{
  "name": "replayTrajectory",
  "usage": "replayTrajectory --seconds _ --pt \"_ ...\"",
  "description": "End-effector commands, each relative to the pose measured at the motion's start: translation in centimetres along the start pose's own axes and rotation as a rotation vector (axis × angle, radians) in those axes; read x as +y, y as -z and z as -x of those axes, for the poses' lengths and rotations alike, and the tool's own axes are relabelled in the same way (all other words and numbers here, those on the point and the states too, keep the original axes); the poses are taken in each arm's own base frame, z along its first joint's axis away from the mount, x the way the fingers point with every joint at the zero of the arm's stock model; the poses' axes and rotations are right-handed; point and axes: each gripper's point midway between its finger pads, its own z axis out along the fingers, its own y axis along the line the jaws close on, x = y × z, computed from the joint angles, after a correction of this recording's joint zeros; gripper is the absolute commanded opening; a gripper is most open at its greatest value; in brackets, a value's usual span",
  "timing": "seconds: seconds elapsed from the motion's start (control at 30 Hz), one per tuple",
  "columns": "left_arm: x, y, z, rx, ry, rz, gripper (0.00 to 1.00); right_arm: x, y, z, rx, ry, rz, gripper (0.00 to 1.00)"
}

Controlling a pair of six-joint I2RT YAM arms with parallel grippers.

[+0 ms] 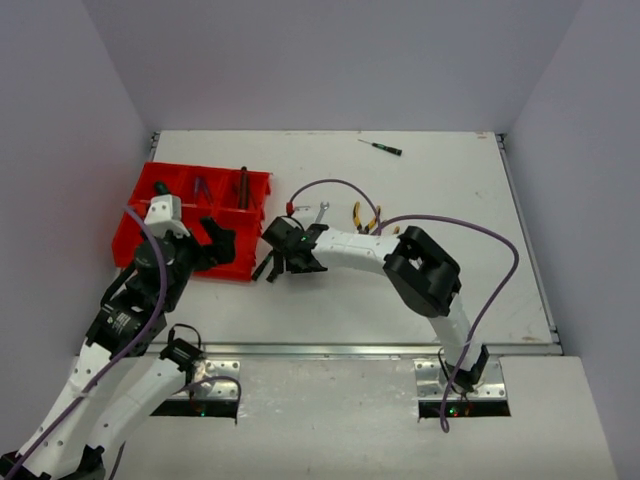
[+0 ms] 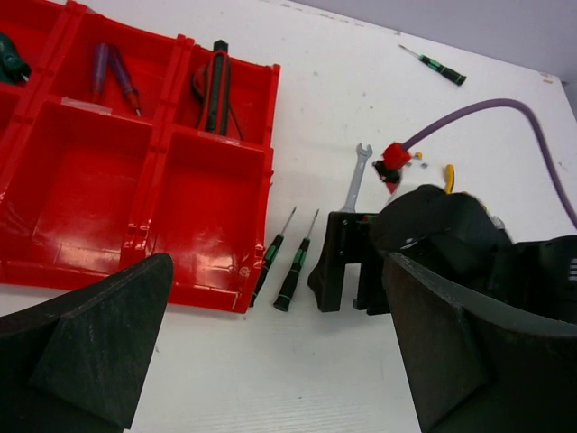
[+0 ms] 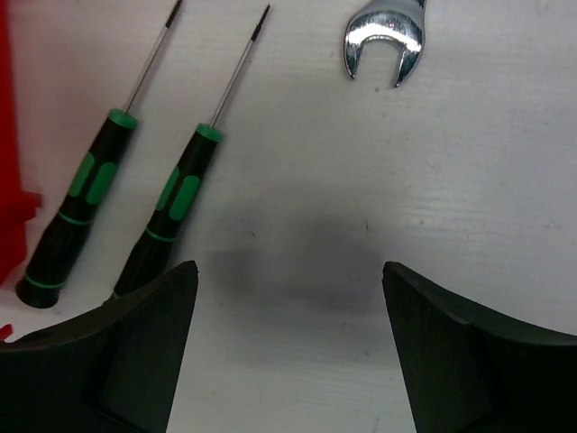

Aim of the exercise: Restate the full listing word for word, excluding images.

Output for this exercise:
{
  "name": "replayTrajectory",
  "usage": "replayTrajectory --seconds _ --pt \"_ ...\"",
  "description": "End-effector commands, each relative to the pose measured at the motion's start: translation in centimetres along the start pose's own axes and rotation as a rotation vector (axis × angle, radians) in those axes; read x as +y, y as -z and z as -x of those axes, for the poses' lengths and rotations alike, and the tool's own axes are relabelled in the same way (all other words and numbers here, those on the point and the states too, keep the original axes); the poses are taken in each arm's own base frame, z along its first joint's axis away from the mount, x the way the fingers point with every joint at the zero of the arm's stock model; the poses' axes and rotations are right-handed; point and axes: each gripper's point midway between its finger pads, its own z axis out along the fingers, its own y axis along the line the jaws close on, x = y × z, computed from the joint angles, after a correction of this recording's joint zeros; gripper is the absolute commanded opening; a gripper is most open at its greatest value; in brackets, a value's usual span",
  "timing": "seconds: seconds elapsed from the motion's start (control at 30 Hz), one per tuple",
  "columns": "left_arm: x, y, z, rx, ry, rz, gripper (0.00 to 1.00); right_arm: x, y, z, rx, ry, rz, gripper (0.00 to 1.00)"
}

Controlling a pair of six-joint I2RT YAM arms with parallel grippers.

[+0 ms] 
[+0 ms] 
[+0 ms] 

What came before is the complete response.